On the scale of things, for instance compared with the number of fatalities and major injuries caused by falling from height (the most common cause of work related death and injury), injuries sustained working with dangerous chemicals are not that common in the United Kingdom anymore, making up only 2% of all recorded workplace fatal injuries and 2.2% of all non-fatal injuries. In total, less than three thousand people were injured in the UK during 2011-12 due to accidents involving dangerous chemicals, with fewer than five hundred of the those being unfortunate enough to suffer injuries categorised by the Health and Safety Executive (HSE) as ‘major’.
When the capacity of dangerous chemicals to ignite or burn through bodily tissues, locally or systemically poison or irradiate, blow people and objects to smithereens and cause cancer is considered it is seriously good news that such injuries are relatively rare. However, when you consider that the HSE defines major injuries as those such as fractures of major bones and loss of limbs it doesn’t take a huge leap of imagination to contemplate what the major injuries of those victims of accidents involving dangerous chemicals must be like, the most common type of which occur due to inhalation of a chemical, closely followed by accidental ingestion and other forms of skin (including eyes) contact.

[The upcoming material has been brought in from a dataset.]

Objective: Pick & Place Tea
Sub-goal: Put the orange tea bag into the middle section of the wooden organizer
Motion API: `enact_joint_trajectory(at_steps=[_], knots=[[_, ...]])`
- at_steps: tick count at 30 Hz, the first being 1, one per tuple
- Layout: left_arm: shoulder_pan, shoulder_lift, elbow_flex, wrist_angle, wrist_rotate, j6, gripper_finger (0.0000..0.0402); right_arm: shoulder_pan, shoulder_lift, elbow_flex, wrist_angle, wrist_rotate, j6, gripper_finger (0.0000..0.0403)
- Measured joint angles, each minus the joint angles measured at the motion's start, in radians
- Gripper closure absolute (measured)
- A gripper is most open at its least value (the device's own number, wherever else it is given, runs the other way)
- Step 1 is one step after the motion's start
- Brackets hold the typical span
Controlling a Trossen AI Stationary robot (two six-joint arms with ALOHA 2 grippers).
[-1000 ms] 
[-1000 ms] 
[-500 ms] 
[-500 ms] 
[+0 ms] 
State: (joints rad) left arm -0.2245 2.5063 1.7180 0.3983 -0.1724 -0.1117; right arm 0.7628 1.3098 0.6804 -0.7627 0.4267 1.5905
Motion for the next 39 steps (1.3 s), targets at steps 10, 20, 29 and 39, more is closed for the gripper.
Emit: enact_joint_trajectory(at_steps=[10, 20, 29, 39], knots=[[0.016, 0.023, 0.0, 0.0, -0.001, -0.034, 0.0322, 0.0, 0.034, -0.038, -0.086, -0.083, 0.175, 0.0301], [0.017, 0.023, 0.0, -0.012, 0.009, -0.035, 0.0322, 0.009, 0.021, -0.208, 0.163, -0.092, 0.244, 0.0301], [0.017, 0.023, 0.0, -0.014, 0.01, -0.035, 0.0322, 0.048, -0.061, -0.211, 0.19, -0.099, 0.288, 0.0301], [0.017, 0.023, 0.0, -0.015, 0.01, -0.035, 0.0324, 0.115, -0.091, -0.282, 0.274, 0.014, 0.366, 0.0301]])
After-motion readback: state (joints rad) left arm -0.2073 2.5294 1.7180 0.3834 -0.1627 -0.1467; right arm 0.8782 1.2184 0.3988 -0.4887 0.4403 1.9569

Even the most hard-nosed business person endlessly reciting their mantra of ‘cost-cost-cost’ is likely to quail, and rightly so, when confronted by the victim of a serious accident involving dangerous chemicals which was caused by a misplaced prioritisation of profit over employee safety. In this day and age there is absolutely no reason why a worker should have to suffer an appalling chemical injury for that reason – or indeed any reason.